Sure, Pokémon Go is popular, but geocaching has long been a hobby for tech-savvy explorers that can be used in your classroom.

The year was 2000 and Jeremy Irish launched geocaching.com. Using similar technology as Pokémon Go, geocaching is a fresh, tech-based treasure hunt. By understanding how it works and where it can take children, geocaching can prove to be an extremely useful educational tool.

What is Geocaching?

geocachingBased in navigation technology, geocaching explorers use smartphones or GPS devices to find sites where fellow adventurers leave geocaches. With more than two million geocaches located around the world, geocaching provides many opportunities to learn outside in the world. Geocaches vary in size and type, but all include a paper log in which explorers record their victorious discovery by writing their name and the date, allowing everyone who participates to stay connected in some small way. Some caches also include small tokens that explorers can trade, therefore advise students to have on hand a small item to leave behind.

Methods to Implement Geocaching

With different types of geocaches — such as Traditional, Multi-Cache, Mystery, EarthCache, Letterbox Hybrid, Event, Webcam, Wherigo, or Virtual — hidden around communities, students are able to learn many valuable lessons. Try using geocaching to teach students during the following situations:

  1. Field Trips Prior to embarking on a field trip, prepare students for adventure by outlining the type and number of geocaches located around the site they will visit. If students are unable to search for geocaching while participating in the primary attraction at a field-trip site, be certain to plan time for finding geocaches before or after the main tour, presentation, or event.
  2. Family Vacation While preparing for holiday breaks, such as Thanksgiving, winter-holiday break, spring break, or a three-day weekend, assign a geocaching project to students. If the assignment includes any geocaching exploring outside the vicinity of the home, be certain to notify parents and receive permission for each student’s participation in the project.
  3. Volunteering Serving as a volunteer promotes selflessness, responsibility, and leadership. When organizing volunteer opportunities for students, include geocaching exercises at volunteer locations whenever possible. Though students should dedicate time separate from the volunteer task to geocaching, kids should use every opportunity to explore the world around them.

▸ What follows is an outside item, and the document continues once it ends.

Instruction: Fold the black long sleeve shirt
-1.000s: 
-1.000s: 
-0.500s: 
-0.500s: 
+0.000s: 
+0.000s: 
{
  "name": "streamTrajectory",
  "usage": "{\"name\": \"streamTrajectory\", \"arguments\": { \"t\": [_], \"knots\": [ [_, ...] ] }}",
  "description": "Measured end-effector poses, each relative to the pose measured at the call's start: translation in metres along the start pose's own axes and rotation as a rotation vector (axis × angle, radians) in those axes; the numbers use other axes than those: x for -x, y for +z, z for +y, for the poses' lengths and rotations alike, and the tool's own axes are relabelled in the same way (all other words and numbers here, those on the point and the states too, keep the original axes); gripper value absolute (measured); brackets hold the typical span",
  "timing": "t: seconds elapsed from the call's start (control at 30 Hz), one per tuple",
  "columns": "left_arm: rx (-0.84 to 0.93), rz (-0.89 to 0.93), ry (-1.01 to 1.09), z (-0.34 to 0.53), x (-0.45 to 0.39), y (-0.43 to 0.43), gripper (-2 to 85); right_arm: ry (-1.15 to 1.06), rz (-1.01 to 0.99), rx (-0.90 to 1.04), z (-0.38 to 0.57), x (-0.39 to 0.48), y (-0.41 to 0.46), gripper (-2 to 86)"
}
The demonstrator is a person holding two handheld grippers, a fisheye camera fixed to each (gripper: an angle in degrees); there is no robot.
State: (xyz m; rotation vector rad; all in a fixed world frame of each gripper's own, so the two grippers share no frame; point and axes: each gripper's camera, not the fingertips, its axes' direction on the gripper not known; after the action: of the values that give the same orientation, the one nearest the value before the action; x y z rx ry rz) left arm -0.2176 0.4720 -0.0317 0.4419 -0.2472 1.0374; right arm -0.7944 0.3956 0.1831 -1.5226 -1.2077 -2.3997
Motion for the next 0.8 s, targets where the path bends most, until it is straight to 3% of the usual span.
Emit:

Benefits of Geocaching in Education

geocachingAs educators seek fresh approaches to education, geocaching can provide alternative learning environments. Allowing students to explore their world, outside in nature, provides an incomparable learning environment and promotes curiosity, which might encourage children to travel, thereby teaching tolerance and providing an invaluable education of the world and its inhabitants. This method of learning can also be useful to promote teamwork and perseverance, both of which are necessary for success as adults. Teachers can choose to focus on a particular subject by tailoring assignments around certain topics, or simply allow students to discover new information as they progress in a geocaching challenge.

Resources for Successful Geocaching

Go directly to the source at geocaching.com to register and begin exploring. A premium service exists for a a fee, but students and teachers will benefit from the standard program. The service offers resources specifically designed for teachers to help students embark on geocaching adventures. In addition to the original source for geocaching, begin following other sites, like National Geographic and Youtube channels that offer successful geocaching success stories for kids.

Regardless of how geocaching is included in lessons, be certain to either become familiar with the terrain through which students will be taken, or advise them to research sites where geocaches are located. Terrain can become challenging and no one wants to be caught unprepared outside in nature, as YouTube duo MOREJStu discovered during a 2016 geocaching adventure. Remember, geocaching is used to provide a fun, new method of discovery and encourage outdoor exploration. Make sure every student is engaged in the geocaching experience by experimenting with different cache-collecting methods.